> [Task instructions]: Find the string "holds" in the listing and report every line that has it.

> [Given data]:
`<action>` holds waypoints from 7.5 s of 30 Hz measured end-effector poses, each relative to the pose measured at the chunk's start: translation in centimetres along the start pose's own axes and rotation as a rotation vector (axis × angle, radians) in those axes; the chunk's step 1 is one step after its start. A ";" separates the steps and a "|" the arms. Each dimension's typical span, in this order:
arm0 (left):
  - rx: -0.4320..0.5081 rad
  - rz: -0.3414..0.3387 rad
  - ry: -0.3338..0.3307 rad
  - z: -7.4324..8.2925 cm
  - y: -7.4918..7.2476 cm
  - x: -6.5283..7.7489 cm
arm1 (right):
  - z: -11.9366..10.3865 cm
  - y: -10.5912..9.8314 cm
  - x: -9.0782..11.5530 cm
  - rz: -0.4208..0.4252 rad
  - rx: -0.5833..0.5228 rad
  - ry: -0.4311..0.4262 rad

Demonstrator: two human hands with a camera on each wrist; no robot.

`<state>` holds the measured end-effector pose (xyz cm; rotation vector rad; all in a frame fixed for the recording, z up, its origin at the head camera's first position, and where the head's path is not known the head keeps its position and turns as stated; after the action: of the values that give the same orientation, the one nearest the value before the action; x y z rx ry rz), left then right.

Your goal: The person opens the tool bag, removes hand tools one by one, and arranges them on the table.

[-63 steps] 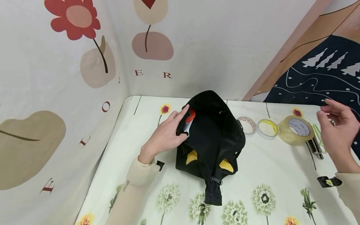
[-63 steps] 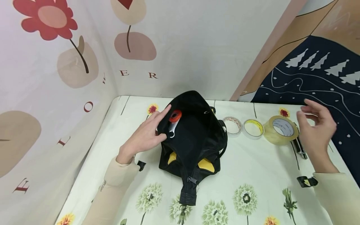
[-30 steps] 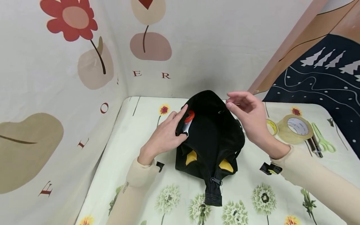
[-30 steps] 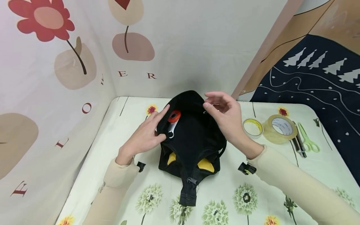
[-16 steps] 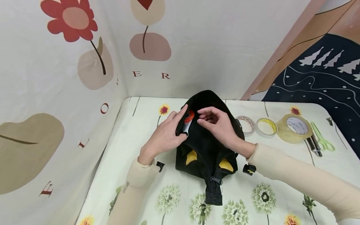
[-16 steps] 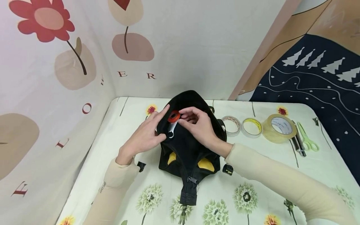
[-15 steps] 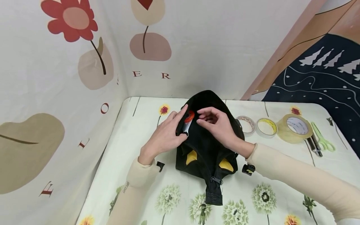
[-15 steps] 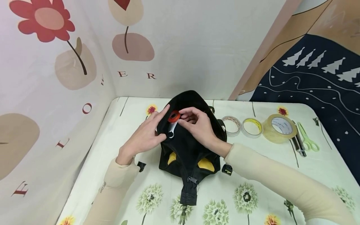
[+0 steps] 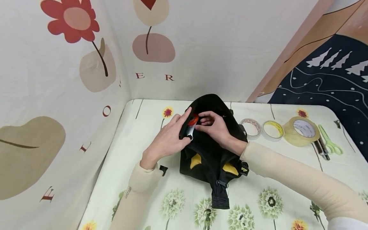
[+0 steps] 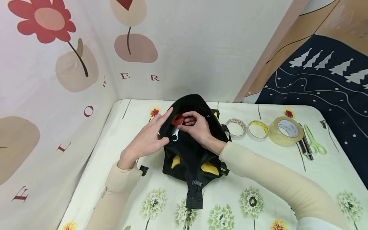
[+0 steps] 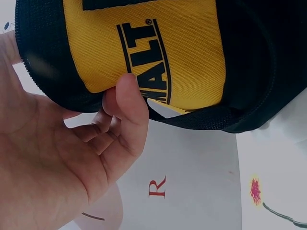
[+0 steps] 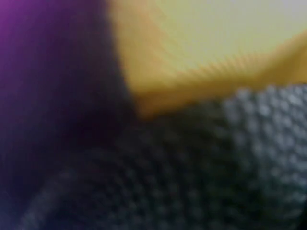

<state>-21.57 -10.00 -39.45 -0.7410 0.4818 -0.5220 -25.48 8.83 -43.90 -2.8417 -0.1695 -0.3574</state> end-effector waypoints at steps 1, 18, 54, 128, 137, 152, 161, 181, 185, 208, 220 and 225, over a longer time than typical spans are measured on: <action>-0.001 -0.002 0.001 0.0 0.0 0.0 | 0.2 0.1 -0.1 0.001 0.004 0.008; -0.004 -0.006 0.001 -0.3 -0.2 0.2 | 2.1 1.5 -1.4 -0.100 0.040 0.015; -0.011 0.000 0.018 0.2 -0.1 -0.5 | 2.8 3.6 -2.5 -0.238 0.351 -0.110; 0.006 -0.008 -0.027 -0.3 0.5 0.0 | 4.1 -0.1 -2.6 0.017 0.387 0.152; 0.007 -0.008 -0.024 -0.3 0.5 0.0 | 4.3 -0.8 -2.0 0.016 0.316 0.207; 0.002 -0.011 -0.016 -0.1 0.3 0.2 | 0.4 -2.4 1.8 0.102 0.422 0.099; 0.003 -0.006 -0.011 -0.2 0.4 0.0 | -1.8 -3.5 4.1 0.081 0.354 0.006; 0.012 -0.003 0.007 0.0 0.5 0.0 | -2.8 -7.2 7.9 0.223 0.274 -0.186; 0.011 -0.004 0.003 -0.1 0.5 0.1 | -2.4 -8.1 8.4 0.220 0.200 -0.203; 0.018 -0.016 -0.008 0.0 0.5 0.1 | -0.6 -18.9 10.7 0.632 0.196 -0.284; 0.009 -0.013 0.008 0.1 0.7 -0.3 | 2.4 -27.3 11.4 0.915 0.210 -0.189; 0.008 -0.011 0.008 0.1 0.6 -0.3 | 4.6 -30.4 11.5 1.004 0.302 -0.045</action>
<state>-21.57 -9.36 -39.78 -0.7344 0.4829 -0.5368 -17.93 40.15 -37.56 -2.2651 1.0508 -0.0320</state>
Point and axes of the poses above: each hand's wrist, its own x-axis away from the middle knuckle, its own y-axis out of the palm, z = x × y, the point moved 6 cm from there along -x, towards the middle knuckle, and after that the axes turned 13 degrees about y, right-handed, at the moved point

> [Solution to this problem]:
`<action>` holds waypoints from 7.5 s of 30 Hz measured end-effector poses, each relative to the pose measured at the chunk's start: translation in centimetres along the start pose's own axes and rotation as a rotation vector (axis × angle, radians) in those axes; the chunk's step 1 is one step after its start. A ";" separates the steps and a "|" the arms. Each dimension's typical span, in this order:
`<state>` holds the measured end-effector pose (xyz cm; rotation vector rad; all in a frame fixed for the recording, z up, its origin at the head camera's first position, and where the head's path is not known the head keeps its position and turns as stated; after the action: of the values that give the same orientation, the one nearest the value before the action; x y z rx ry rz), left then right.

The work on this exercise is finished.